What it argues
Christopher Mayer built this book on research conducted earlier by Thomas Phelps, whose 1972 book 100 to 1 in the Stock Market studied stocks that returned one hundred times their purchase price. Mayer updated Phelps's work by studying every US-listed stock that returned 100-to-1 between 1962 and 2014 — identifying 365 stocks in total — and asked what they had in common. The answer structures the book.

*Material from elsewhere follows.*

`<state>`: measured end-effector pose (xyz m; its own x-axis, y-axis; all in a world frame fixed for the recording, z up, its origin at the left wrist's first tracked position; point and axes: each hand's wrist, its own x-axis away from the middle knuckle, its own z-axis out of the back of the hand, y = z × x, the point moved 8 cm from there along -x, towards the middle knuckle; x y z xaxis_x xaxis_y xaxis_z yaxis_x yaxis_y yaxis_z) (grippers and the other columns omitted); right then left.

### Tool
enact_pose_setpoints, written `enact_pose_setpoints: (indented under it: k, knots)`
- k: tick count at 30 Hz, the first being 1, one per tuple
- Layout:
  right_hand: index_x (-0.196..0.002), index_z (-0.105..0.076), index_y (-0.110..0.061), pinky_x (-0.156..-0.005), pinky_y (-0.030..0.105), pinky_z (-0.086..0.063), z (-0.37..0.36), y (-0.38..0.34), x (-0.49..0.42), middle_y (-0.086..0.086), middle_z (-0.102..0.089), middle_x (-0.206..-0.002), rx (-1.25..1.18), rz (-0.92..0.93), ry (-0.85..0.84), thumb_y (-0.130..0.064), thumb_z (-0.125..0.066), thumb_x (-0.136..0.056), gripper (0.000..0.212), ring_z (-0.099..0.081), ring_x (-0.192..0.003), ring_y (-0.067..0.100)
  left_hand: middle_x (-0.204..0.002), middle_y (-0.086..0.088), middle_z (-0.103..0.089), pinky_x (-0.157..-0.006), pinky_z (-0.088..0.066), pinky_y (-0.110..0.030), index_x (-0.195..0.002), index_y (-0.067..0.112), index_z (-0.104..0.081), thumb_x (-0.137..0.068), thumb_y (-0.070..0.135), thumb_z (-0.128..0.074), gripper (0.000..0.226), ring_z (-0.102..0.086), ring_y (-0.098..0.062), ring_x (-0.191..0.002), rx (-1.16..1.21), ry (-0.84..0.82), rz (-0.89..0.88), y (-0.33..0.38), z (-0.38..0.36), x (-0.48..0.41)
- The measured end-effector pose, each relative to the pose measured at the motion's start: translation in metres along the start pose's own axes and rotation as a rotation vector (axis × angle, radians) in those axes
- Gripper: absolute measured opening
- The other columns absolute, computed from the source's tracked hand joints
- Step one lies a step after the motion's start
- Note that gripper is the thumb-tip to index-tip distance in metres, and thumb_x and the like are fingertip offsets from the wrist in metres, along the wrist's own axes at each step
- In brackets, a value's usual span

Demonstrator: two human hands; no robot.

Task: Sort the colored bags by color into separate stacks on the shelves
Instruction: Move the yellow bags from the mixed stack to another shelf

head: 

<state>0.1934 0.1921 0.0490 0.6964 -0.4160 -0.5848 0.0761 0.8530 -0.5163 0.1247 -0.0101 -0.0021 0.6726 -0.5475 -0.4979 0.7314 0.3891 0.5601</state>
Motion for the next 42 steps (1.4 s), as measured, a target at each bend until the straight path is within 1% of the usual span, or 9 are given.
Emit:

The common characteristics of 100-baggers cluster around a few themes. First, exceptional business quality: the companies in the study tended to have high returns on equity, strong competitive positions, and the ability to reinvest earnings at high rates of return for extended periods. Second, growth: both in revenue and earnings, over many years. Third, valuation at purchase: while overpaying was possible, most 100-baggers were purchased at reasonable valuations relative to their eventual earnings power. Fourth, and most important, time: holding periods of ten, twenty, or thirty years. The math of compounding requires time, and most investors sell far too early, often at three or five times their purchase price, missing the vast majority of the eventual return.
What it gets right
- 1.
The single most important ingredient in producing 100-baggers is time. Most investors sell long before the compounding has done its work — often at 3x or 5x — forfeiting the next 20x.
- 2.
High returns on equity, reinvested at high rates over long periods, are the mathematical engine behind every 100-bagger. The business quality must be exceptional and durable.
- 3.
Owner-operators — founders or major shareholders who run the business — outperform hired management in the 100-bagger data. Skin in the game aligns incentives over long periods.
What it covers
Who wrote it
Christopher Mayer is an investor and writer who spent over a decade as an analyst and portfolio manager at Agora Financial before founding his own investment advisory. He is the author of several books on investing including Invest Like a Dealmaker and World Right Side Up. His work is primarily focused on identifying high-quality compounding businesses and holding them for long periods. He manages a concentrated investment portfolio and writes publicly about his investment process. His approach to investing was influenced by Benjamin Graham, Warren Buffett, and Thomas Phelps, whose 1972 book on 100-to-1 returns is the direct predecessor of his own.